TASK
Each line of the data that includes "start" must be copied.
= = = =
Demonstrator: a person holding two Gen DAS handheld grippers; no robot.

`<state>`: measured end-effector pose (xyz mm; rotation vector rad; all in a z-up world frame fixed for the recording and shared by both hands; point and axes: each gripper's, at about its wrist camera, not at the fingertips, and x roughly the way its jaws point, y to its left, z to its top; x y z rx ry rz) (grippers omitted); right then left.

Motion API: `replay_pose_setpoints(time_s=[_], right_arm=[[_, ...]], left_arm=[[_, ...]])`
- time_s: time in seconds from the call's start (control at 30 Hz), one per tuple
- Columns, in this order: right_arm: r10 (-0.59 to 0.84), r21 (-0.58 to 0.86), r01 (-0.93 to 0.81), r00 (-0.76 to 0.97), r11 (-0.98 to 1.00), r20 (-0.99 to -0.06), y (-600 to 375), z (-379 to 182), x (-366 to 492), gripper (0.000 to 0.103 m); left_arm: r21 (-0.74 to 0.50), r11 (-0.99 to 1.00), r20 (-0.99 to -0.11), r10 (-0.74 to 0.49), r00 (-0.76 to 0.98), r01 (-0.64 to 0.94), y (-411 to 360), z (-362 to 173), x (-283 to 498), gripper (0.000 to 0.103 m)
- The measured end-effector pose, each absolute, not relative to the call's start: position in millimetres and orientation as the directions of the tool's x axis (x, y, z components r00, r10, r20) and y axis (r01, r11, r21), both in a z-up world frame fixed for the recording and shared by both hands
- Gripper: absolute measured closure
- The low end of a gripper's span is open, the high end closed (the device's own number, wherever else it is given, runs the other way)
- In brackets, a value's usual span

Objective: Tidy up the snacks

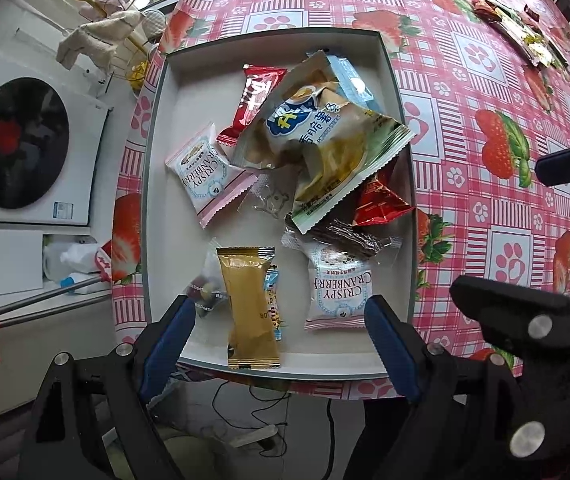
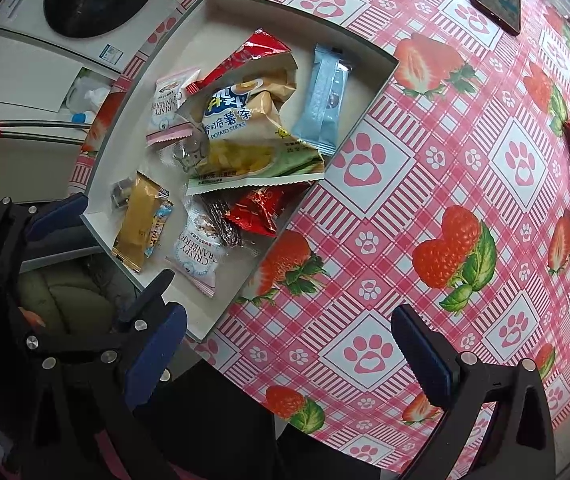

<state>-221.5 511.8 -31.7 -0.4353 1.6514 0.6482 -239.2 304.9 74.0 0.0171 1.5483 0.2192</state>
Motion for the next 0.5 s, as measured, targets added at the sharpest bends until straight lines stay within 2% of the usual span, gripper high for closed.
replay_pose_setpoints(time_s=[0.33, 0.5], right_arm=[[0.077, 0.171, -0.63, -0.173, 0.757, -0.982, 512.6, -30.3, -221.9, 0.0], [0.105, 0.193, -0.611, -0.177, 0.768, -0.979, 505.4, -30.1, -217.2, 0.0]], left_arm=[[0.159, 0.977, -0.987, 0.16, -0.007, -0.144, 306.4, 70.7, -236.9, 0.014], [0.151, 0.975, -0.986, 0.16, 0.043, -0.165, 305.7, 78.9, -234.1, 0.014]])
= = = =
RESPONSE BOX
- time_s: time in seconds from the call's start (control at 30 Hz), one per tuple
- The measured end-effector pose, each absolute, not relative to the call's start: position in millimetres and orientation as the directions of the tool's x axis (x, y, z components r00, r10, r20) and y axis (r01, r11, r21), both in a z-up world frame fixed for the recording and shared by both hands

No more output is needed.